Problem Description¶
Customer Match is a feature that allows you to upload reviews from your customers and match them to your existing customer database. This allows you to identify customers who have left reviews and to use that information to improve your customer experience.
Any machine-learning driven solution to this problem must deal with an egregious class imbalance. For the mean company, each review can be matched to roughly 1000 customers. This means that for every positive example (a review that matches a customer), we have 999 negative examples (reviews that do not match a customer). For larger companies, this problem explodes to 1 in 100,000+. Many models struggle to learn from such a skewed dataset in isolation, and so we must design our solution to be robust to this imbalance.

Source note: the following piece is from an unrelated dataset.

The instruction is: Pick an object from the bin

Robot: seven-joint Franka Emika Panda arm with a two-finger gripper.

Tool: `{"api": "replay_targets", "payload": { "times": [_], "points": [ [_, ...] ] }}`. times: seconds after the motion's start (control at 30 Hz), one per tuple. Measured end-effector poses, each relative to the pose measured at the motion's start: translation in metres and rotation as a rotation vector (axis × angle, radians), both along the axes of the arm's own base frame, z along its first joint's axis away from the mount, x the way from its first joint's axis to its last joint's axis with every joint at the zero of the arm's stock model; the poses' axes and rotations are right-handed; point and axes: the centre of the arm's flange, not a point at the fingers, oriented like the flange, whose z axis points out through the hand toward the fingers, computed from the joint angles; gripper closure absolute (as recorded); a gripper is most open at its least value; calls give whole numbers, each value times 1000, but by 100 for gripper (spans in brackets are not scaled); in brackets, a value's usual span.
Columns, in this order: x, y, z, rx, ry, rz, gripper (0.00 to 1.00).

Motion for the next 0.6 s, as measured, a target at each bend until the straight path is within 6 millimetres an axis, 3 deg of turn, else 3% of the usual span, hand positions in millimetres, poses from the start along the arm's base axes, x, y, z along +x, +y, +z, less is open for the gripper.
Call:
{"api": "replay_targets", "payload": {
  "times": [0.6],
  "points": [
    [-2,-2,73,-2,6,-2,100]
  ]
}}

Additionally, at time of writing, our feedback process for customer match tends to result is a non-negligible number of false positives and false negatives. Clients will occasionally mark correct matches as incorrect, and vice versa. The feedback that was collected can only ever be collected on reviews that were not auto-matched. This means that any dataset that relies on feedback is based on samples that reflect the difficulties of the model that performed the given match. Care must be taken to ensure that any solution does not overfit to this feedback.
Experiments¶
Version 1¶
Solution Statement¶
Given the highly imbalanced nature of the problem (finding one correct candidate in a pool of thousands), we use a combination of several systems to generate good results. The systems used in this iteration are
- A proposal system to supply potential candidates for a given review.
- A ranked rules engine that provides some simple rules to rank likely matches.
- A very fast, high-recall classification model to rule out obvious non-matches.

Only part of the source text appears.